I do still express needs and wants, however, out of habit and with just as much desire, but now with no supernatural expectations: "Please, Jesus, help me..." or "Please, Jesus, help him/her...." They are just generic phrases that really mean nothing to me except to announce to the universe what I want so I'm not holding it inside. It's not prayer as I used to think of prayer. They are just expressions of my hopes of what I'd really like to happen.
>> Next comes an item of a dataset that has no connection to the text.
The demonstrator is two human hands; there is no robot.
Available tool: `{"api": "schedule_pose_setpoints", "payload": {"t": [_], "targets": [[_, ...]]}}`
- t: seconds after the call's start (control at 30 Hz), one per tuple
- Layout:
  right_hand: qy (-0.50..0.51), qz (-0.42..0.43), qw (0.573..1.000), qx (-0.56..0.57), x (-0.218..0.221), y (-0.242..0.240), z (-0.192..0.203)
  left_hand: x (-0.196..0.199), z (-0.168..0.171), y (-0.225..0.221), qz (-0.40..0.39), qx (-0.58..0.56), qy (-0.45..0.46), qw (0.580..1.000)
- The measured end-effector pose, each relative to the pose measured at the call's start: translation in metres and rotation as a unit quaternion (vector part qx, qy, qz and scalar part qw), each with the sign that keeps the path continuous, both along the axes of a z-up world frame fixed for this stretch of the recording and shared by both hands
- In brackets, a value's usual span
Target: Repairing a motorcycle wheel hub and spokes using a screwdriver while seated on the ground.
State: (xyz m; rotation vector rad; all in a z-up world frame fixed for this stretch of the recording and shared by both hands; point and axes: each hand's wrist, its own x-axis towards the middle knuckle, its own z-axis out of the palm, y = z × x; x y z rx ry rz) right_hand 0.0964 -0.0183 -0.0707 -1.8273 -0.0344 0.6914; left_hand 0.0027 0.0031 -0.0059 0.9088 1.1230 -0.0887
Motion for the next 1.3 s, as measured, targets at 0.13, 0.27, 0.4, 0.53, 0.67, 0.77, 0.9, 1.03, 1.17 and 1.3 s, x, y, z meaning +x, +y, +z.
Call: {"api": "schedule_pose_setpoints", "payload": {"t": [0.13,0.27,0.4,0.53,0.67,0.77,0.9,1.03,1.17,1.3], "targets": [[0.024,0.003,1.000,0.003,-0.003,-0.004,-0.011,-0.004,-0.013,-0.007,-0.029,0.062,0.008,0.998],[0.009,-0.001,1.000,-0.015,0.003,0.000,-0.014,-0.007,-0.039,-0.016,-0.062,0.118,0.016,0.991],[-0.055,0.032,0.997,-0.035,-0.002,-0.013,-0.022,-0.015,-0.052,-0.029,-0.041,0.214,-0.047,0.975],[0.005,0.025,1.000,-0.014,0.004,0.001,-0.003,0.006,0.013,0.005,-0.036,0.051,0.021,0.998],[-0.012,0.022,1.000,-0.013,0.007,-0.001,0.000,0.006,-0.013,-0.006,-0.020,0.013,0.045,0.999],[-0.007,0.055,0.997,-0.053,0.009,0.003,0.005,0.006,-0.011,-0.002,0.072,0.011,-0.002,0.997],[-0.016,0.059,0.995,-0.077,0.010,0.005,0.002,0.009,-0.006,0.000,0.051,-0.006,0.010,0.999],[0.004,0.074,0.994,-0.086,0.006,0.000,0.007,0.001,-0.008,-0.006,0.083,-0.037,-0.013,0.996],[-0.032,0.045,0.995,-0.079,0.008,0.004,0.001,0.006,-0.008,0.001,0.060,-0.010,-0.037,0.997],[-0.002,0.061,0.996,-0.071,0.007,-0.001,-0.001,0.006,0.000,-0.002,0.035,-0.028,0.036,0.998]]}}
And I don't really like participating in group or corporate prayer that much either. I had so much resentment towards God not "answering" when I was doing all the "right" things, that I don't like to pray that way anymore, especially not in church. I keep my eyes open. If I close them, they tear up as I listen to the list of needs and wants being announced, feeling these are just words, a list of demands, not any kind of communion. And just because the prayer ends with something like "but let your will be done", I know that was not the intent of the prayer in the first place, otherwise why even present a list? The true magic words "in Jesus name" are said in hopes of getting the results. The preacher or the congregants want something specific.

The good thing, recently though, is that I'm not quite as negative about corporate prayer anymore. I let it happen because that's what people seem to need. I just don't really participate. I just watch and observe wondering if that's what everyone else is doing too.

When I've had to pray out loud for someone in a small group setting or when my mom asks me to pray for her one on one. I panic at first. I know what they want from me. A prayer that requests a list for specific things to happen. And a prayer that sets up an expectation that could lead to disappointment if not fulfilled to their satisfaction.

In those circumstances, I find myself being very vague in my request during prayer and mostly saying things like "I pray for acceptance, peace and contentment" because that is one "prayer" I can pray and mean. And it's one that puts some of the burden on the requester to seek those things themselves instead of just waiting on the material miracle. It eliminates disappointment because it is achievable. At least in my mind.

It seems like if you accept your current life situation, you would find there is nothing to ask for in prayer because you aren’t trying to change your circumstances at that moment. Instead prayer becomes less talking and more listening, more silence, more stillness, waiting for the next step and surrendering into it.

I've come to find that the purpose of prayer for me is to seek oneness with God, the logos, the image I reflect, the vine I am a part of, the Christ that is with me and lives in and through me. It's to commune with His essence. It's listening in the silence (hello "quiet time"). It's meditating on the stillness. It's seeking truth. It's breathing in and breathing out. It's sensing the Spirit. It's knowing. It's feeling alive. It's feeling peace. It's acceptance. It's surrender.

Prayer to me is less about God listening and more about me listening. And that is how I pray right now.